▶ **EXERCISE AIM**: Where a record contains a picture, omit it; otherwise reproduce the listing exactly.

= Beginning of Section =

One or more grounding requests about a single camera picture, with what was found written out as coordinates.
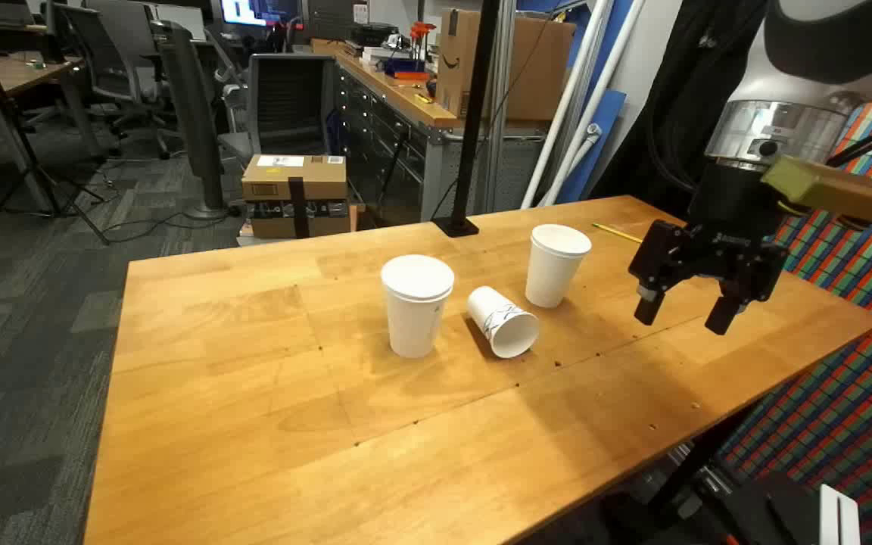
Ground black curtain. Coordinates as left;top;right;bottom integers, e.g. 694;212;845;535
594;0;767;220

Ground blue foam board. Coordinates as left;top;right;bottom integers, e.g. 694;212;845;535
555;87;629;206

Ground black tripod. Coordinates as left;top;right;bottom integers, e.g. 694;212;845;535
0;0;112;246

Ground black vertical pole stand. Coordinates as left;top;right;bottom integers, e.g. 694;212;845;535
431;0;507;240

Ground white leaning boards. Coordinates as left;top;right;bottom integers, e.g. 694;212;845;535
517;0;655;212

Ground computer monitor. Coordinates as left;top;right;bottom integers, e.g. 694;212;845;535
215;0;305;32

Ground black square mesh panel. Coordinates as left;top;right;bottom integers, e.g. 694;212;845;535
245;51;339;158

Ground grey pedestal column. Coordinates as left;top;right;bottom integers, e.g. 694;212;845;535
157;23;234;225

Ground large cardboard shipping box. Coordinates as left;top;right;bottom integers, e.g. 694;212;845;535
433;5;580;127

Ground wooden office desk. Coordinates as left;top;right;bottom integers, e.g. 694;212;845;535
0;51;89;158

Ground colourful checked cloth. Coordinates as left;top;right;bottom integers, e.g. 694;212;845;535
715;98;872;545

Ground small cardboard box with label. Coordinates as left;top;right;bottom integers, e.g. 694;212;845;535
240;151;358;242

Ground black equipment under table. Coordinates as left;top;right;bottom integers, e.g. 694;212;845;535
607;442;835;545

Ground olive wrist camera box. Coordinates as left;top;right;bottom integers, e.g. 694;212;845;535
761;151;872;234

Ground plain white paper cup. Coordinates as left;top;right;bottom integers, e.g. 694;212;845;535
525;220;594;313
378;253;459;361

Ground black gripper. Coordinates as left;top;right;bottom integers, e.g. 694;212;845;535
628;158;795;339

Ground yellow pencil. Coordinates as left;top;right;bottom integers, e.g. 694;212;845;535
590;217;649;246

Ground black office chair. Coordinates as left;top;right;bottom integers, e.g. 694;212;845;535
50;3;172;138

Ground white flat panel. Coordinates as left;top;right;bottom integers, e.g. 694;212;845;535
817;483;863;545

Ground white cup with blue print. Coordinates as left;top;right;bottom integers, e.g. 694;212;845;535
463;286;542;361

= End of Section =

▶ **RESPONSE**:
One or more grounding requests about a single camera picture, with what was found written out as coordinates.
Ground black curtain. Coordinates as left;top;right;bottom integers, e.g. 694;212;845;535
594;0;767;220

Ground blue foam board. Coordinates as left;top;right;bottom integers, e.g. 694;212;845;535
555;87;629;206

Ground black tripod. Coordinates as left;top;right;bottom integers, e.g. 694;212;845;535
0;0;112;246

Ground black vertical pole stand. Coordinates as left;top;right;bottom integers, e.g. 694;212;845;535
431;0;507;240

Ground white leaning boards. Coordinates as left;top;right;bottom integers, e.g. 694;212;845;535
517;0;655;212

Ground computer monitor. Coordinates as left;top;right;bottom integers, e.g. 694;212;845;535
215;0;305;32

Ground black square mesh panel. Coordinates as left;top;right;bottom integers, e.g. 694;212;845;535
245;51;339;158

Ground grey pedestal column. Coordinates as left;top;right;bottom integers, e.g. 694;212;845;535
157;23;234;225

Ground large cardboard shipping box. Coordinates as left;top;right;bottom integers, e.g. 694;212;845;535
433;5;580;127

Ground wooden office desk. Coordinates as left;top;right;bottom integers, e.g. 694;212;845;535
0;51;89;158

Ground colourful checked cloth. Coordinates as left;top;right;bottom integers, e.g. 694;212;845;535
715;98;872;545

Ground small cardboard box with label. Coordinates as left;top;right;bottom integers, e.g. 694;212;845;535
240;151;358;242

Ground black equipment under table. Coordinates as left;top;right;bottom integers, e.g. 694;212;845;535
607;442;835;545

Ground olive wrist camera box. Coordinates as left;top;right;bottom integers, e.g. 694;212;845;535
761;151;872;234

Ground plain white paper cup. Coordinates as left;top;right;bottom integers, e.g. 694;212;845;535
525;220;594;313
378;253;459;361

Ground black gripper. Coordinates as left;top;right;bottom integers, e.g. 694;212;845;535
628;158;795;339

Ground yellow pencil. Coordinates as left;top;right;bottom integers, e.g. 694;212;845;535
590;217;649;246

Ground black office chair. Coordinates as left;top;right;bottom integers, e.g. 694;212;845;535
50;3;172;138

Ground white flat panel. Coordinates as left;top;right;bottom integers, e.g. 694;212;845;535
817;483;863;545

Ground white cup with blue print. Coordinates as left;top;right;bottom integers, e.g. 694;212;845;535
463;286;542;361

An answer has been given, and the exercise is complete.